Residuals scatter plot

Residuals QQ plot

Regression result and scatter plot relating x to y:

Regression result and scatter plot relating x to y

The residuals scatter plot seems fairly random with no discernible pattern to me, but the QQ plot shows a slight curvature and Shapiro-Wilk test rejects the null hypothesis so I assumed there might be some non linear relationship between x and y. I tried then applying a few transformations like sqrt(x), log(x) or x^2 to the input vector and to my surprise the Pearson correlation barely changes.

With x^2 it goes down to 0.58, for log(x) and sqrt(x) the correlation increases by about 0.002 and 0.003 compared to just x. Performing regression on the transformed variable also yields very similar results to the non transformed variable and the QQ plot still shows the same slight curvature.

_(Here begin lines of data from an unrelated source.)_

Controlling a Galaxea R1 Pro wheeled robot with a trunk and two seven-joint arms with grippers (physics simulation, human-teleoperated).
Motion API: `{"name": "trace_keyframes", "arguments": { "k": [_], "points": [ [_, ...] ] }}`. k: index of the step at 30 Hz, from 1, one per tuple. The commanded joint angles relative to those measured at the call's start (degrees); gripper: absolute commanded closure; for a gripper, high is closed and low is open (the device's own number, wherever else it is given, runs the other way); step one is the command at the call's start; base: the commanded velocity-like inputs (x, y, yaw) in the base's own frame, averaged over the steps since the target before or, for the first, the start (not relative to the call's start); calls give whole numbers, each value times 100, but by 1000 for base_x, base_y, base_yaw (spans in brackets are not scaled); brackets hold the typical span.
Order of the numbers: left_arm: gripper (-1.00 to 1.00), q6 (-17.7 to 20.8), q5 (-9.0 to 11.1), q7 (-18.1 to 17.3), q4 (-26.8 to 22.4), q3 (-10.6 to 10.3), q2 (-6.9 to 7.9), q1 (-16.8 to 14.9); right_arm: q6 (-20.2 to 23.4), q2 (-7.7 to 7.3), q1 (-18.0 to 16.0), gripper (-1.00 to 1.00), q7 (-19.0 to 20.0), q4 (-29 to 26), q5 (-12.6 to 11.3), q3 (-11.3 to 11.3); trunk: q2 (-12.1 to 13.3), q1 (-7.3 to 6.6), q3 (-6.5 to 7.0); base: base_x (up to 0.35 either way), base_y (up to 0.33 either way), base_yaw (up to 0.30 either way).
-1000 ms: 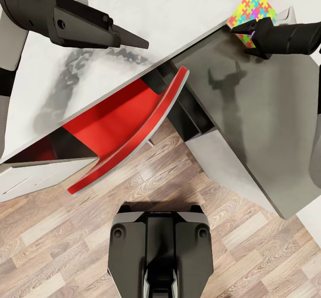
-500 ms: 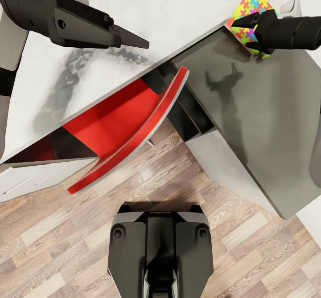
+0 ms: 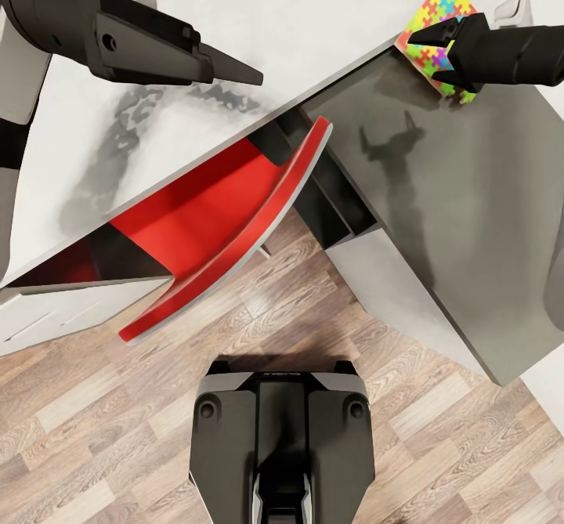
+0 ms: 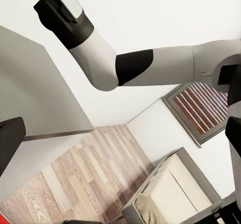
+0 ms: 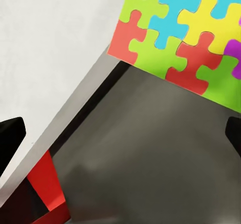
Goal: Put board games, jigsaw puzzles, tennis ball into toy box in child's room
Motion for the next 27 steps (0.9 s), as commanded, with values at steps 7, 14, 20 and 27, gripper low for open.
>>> {"name": "trace_keyframes", "arguments": {
  "k": [7, 14, 20, 27],
  "points": [
    [-100, 61, 3, -27, 2, -9, -1, -7, 3, 0, -5, -100, -58, -6, -62, 19, -9, 4, -6, 0, 0, 0],
    [-100, 61, 0, -27, 2, -16, -2, -7, 3, 3, -5, -100, -57, -7, -68, 7, -9, 4, -6, 0, 0, 0],
    [-100, 61, -1, -27, 2, -17, -2, -7, 3, 3, -5, -100, -57, -7, -68, -2, -9, 4, -6, 0, 0, 0],
    [-100, 61, -1, -27, 2, -17, -4, -7, 3, 35, -5, -100, -57, -7, -69, 23, -9, 4, 37, 0, 0, 0]
  ]
}}
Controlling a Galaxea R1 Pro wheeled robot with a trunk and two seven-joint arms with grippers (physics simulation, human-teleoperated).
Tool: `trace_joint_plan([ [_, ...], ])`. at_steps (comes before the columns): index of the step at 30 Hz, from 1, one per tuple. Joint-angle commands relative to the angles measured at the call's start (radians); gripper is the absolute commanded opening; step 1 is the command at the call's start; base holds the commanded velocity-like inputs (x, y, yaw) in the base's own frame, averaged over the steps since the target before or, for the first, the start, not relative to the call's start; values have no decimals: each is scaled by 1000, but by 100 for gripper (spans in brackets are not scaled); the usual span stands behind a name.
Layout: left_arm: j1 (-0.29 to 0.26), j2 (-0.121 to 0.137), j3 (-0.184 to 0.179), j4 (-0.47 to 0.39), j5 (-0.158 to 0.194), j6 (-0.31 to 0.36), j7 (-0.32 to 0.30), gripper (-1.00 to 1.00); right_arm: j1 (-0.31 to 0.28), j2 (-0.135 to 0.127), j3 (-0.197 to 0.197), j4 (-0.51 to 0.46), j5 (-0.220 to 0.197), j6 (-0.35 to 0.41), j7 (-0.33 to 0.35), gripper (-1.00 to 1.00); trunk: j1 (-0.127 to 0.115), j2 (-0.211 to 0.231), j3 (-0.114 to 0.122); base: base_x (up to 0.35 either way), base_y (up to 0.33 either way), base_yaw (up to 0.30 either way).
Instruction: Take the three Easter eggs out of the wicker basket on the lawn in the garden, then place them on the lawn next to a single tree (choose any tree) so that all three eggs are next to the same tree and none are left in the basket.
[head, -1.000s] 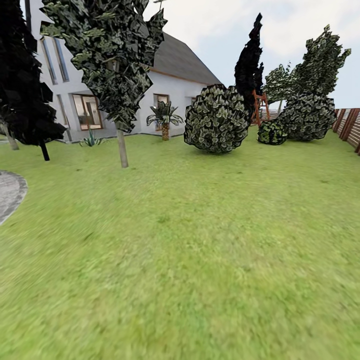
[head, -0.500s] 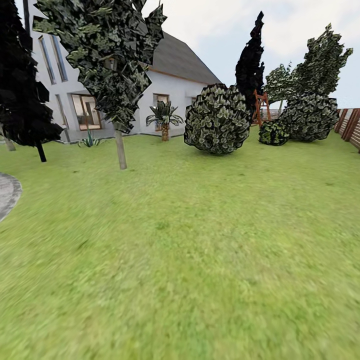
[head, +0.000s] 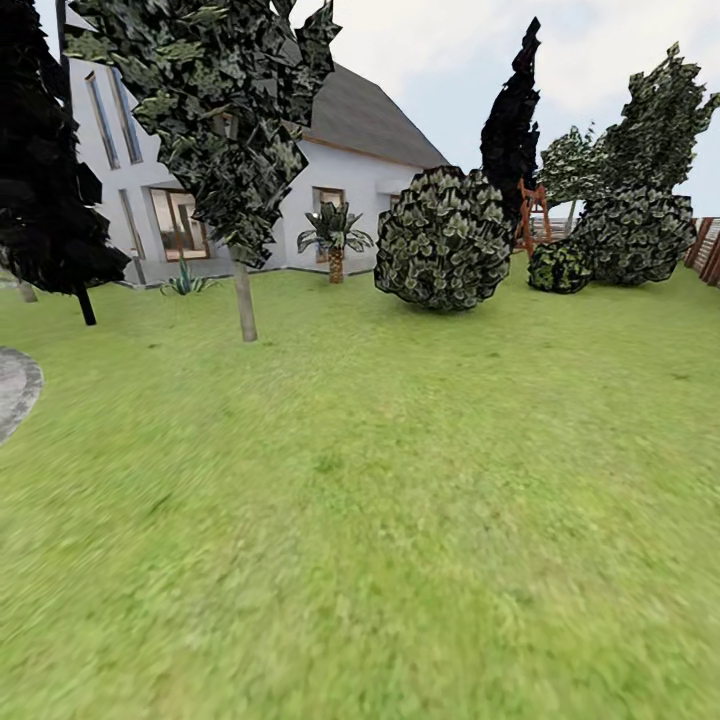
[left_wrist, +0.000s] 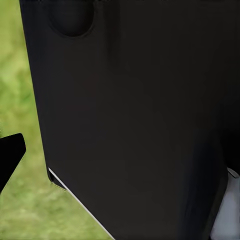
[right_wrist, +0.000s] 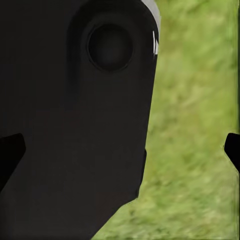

At first I thought there was a mistake in my code, but I checked it several times and I'm fairly confident that's not the case, so now I'm wondering what kind of conclusions can I take away from this. Maybe y is related to x through a combination of linear and non linear terms? Maybe some other unknown variable that is collinear to x but has non linear relation to y is the cause of the curvature in the QQ plot? Maybe there's some other variable transformation I haven't tried that could explain it? What other method could I use to further explore the relationship between the two variables?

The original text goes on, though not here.